[Source data]
----
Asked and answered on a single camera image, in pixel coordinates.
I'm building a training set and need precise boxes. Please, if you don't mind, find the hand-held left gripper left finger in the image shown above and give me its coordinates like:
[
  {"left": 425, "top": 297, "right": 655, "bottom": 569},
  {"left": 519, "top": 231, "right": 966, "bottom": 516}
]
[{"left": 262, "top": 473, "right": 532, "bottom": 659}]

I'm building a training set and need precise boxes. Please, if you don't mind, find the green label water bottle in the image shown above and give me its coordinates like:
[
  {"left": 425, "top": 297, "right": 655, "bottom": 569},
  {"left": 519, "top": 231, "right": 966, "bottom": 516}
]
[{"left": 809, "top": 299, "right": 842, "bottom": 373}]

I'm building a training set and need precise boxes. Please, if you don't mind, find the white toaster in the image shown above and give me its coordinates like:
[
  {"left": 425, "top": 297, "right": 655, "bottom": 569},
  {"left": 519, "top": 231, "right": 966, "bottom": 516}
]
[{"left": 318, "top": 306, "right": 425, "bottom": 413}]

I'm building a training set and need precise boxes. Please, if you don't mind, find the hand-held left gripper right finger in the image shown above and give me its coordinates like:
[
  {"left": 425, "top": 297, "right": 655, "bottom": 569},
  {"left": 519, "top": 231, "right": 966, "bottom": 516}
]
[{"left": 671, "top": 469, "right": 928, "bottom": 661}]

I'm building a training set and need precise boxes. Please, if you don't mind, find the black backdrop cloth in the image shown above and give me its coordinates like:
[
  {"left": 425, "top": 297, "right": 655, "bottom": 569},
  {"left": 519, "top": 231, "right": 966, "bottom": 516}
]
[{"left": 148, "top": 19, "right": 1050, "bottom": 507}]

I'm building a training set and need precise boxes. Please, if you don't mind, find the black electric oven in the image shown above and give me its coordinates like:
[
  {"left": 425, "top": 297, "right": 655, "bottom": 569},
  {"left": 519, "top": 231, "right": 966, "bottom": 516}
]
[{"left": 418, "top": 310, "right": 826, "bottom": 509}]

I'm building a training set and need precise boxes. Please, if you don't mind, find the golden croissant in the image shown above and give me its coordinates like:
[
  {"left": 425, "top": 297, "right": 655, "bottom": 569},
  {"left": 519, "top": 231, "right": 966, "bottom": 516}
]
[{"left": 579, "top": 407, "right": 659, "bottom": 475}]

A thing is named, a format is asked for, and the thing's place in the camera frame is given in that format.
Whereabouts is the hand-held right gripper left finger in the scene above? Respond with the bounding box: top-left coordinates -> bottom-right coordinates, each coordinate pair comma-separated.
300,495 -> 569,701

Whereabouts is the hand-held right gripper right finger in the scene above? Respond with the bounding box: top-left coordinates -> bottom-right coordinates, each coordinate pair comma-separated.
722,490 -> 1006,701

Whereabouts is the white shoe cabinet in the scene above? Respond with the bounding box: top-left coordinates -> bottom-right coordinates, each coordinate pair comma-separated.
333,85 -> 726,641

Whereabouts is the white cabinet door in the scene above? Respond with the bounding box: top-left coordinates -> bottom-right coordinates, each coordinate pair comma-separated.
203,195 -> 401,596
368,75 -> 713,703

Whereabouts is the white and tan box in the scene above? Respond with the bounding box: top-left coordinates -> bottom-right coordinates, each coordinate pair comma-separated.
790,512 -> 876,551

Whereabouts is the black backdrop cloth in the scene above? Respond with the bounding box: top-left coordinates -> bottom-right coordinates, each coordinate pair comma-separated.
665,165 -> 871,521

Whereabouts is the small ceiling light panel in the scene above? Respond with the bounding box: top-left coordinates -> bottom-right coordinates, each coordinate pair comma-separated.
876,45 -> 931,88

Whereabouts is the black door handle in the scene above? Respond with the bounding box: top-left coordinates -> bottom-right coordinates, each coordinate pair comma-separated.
----
• TASK TO COMPLETE
Would you please copy every line in the data that contains the word "precise"?

• OUTPUT FOR THIS TASK
I'm building a training set and need precise boxes. Please, if you don't mind, find the hand-held left gripper left finger in the image shown above and give me its coordinates like:
I'm building a training set and need precise boxes. Please, if you don't mind, find the green label water bottle in the image shown above and give me its coordinates like:
I'm building a training set and need precise boxes. Please, if you don't mind, find the white toaster in the image shown above and give me its coordinates like:
I'm building a training set and need precise boxes. Please, if you don't mind, find the hand-held left gripper right finger in the image shown above and give me its coordinates like:
I'm building a training set and need precise boxes. Please, if you don't mind, find the black backdrop cloth in the image shown above and give me its coordinates like:
I'm building a training set and need precise boxes. Please, if you don't mind, find the black electric oven in the image shown above and give me its coordinates like:
I'm building a training set and need precise boxes. Please, if you don't mind, find the golden croissant in the image shown above and give me its coordinates like:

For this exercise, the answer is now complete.